It has an extraordinarily genuine patriotic pull as one sees a much younger McCain in Vietnam, then arriving home after the Hanoi Hilton. In short, the ad for the Republican presidential candidate makes one proud to be an American, to be sure, but it has a Biography Channel vibe to it. It just doesn't feel in the here and now.
Neither does McCain.
Is McCain a hero? Yes. Is the ad moving? Check. But what does that do for us today?
Focusing on war hero narrative and stock footage that just make him look older and more out of touch with people concerned about gas prices, groceries and looming household issues in swing state country.
People are paying $90 to fill up their trucks, and we even have the advent of a new term -- "staycation" -- for those who are using vacation time at home because they can't afford to travel. Meanwhile, McCain gives us former U.S. Sen. Phil Gramm of Texas.
"You've heard of mental depression; this is a mental recession," Gramm told The Washington Times. "We may have a recession; we haven't had one yet."
Added Gramm, "We have sort of become a nation of whiners. You just hear this constant whining, complaining about a loss of competitiveness, America in decline."
You hear that from McCain's top advisor Gramm, and it does stick, because it is so wildly disconnected with what many Iowans see happening with their household budgets. A few wacky reverends, from the left or the right, veering into the information superhighway, feeds the 24/7 news beast and no doubt move some voters. But the comment from Gramm, a man McCain called his economic guru is deeply revealing -- a George H.W. Bush watch-glancing moment that is dismissive of just folks.

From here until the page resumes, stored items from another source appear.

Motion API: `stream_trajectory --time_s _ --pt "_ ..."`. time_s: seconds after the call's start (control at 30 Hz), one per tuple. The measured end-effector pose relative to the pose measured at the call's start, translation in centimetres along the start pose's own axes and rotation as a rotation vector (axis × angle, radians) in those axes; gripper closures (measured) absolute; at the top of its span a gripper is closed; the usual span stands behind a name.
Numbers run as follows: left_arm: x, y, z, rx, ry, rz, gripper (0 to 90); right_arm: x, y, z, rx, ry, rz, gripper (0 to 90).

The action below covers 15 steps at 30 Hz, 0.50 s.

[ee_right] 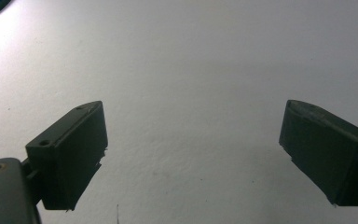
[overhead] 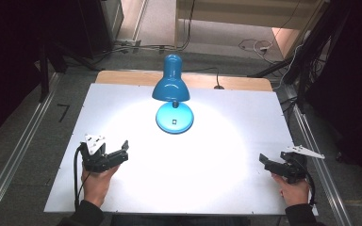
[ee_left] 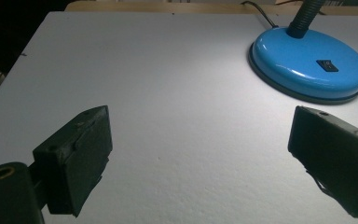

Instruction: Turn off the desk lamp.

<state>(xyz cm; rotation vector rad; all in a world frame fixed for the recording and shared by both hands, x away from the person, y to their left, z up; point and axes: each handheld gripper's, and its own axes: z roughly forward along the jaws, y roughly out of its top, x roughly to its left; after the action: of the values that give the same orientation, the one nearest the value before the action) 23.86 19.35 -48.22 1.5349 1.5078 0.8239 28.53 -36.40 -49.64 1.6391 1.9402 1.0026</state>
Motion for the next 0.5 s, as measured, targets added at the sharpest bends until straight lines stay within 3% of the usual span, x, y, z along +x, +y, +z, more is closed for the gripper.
stream_trajectory --time_s 0.17,0.5 --pt "-0.4 0.1 0.5 0.011 -0.024 0.005 8.8 0.0 0.0 0.0 0.002 -0.001 0.003 6.4" --pt "-1.6 0.4 1.4 0.007 -0.027 0.023 8.8 0.0 0.0 0.0 0.003 -0.001 0.003 6.4"
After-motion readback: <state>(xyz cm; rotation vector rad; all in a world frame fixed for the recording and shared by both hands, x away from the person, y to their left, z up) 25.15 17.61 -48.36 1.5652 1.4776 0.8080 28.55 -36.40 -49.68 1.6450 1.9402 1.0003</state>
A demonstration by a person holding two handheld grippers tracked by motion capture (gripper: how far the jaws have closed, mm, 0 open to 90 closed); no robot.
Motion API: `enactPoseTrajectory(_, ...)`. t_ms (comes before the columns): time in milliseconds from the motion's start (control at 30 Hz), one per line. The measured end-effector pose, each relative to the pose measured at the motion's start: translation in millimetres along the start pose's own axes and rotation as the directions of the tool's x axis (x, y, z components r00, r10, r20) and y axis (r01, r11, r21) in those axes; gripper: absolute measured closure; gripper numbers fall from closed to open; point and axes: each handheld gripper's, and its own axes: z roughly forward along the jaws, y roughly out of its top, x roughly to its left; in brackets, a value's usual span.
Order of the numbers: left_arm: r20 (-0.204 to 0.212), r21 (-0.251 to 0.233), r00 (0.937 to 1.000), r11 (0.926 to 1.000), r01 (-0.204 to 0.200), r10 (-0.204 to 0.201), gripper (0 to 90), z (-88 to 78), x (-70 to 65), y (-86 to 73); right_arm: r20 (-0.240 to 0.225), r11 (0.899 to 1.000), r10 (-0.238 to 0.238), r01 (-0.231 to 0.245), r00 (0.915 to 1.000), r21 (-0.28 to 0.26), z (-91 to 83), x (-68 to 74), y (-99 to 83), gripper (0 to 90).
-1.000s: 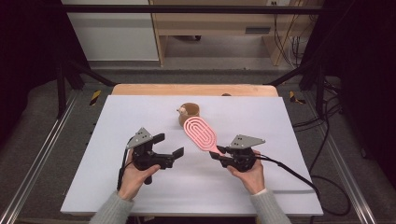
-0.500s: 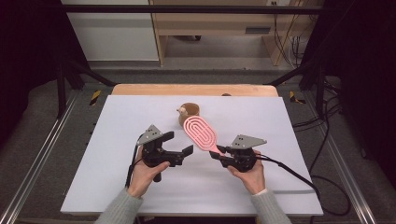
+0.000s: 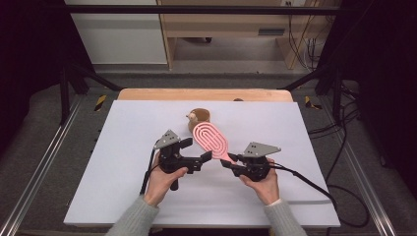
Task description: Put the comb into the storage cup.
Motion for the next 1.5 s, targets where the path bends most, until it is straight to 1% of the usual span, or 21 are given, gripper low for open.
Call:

As we hear Gramm's remarks, we start to see the McCain commercial in which the Arizona senator essentially wants to re-fight the Vietnam War, dividing the nation along 40-year-old lines.
Here is the announcer in the ad Camp McCain titles "Love":
It was a time of uncertainty, hope and change. The "Summer Of Love." Half a world away, another kind of love -- of country. John McCain: Shot down. Bayoneted. Tortured. Offered early release, he said, "No." He'd sworn an oath. Home, he turned to public service. His philosophy: before party, polls and self ... America.
Even if you were with McCain in the 1960s, is there anything about that era remotely relevant to matters today. We all know McCain is a war hero. That card is punched. He needs to fill in the rest of the character sketch, make himself seem less historical, more modern -- which may be challenging for a 71-year-old who admits that he doesn't use computers and has never sent an email. One blogger has taken to calling the candidate McFossil in a riff on his age.
I am convinced that the most rapid way for McCain to turn this around is to select Alaska Gov. Sarah Palin as his running mate as it would, among other advantages, train attention on energy issues.
Palin , a 44-year-old with five children, a captivating TV-mom look and a brief and but weighty background as a reformer governor, could vault from relative national obscurity to star in a game-turning role as John McCain's running mate.
She screams here and now. We can hear it all the way from Alaska. McCain needs her speaking for the campaign, not sinked ships like Gramm who flopped in a presidential bid in 1996 and seems to have lost the return ticket from his time trip back to that period in America.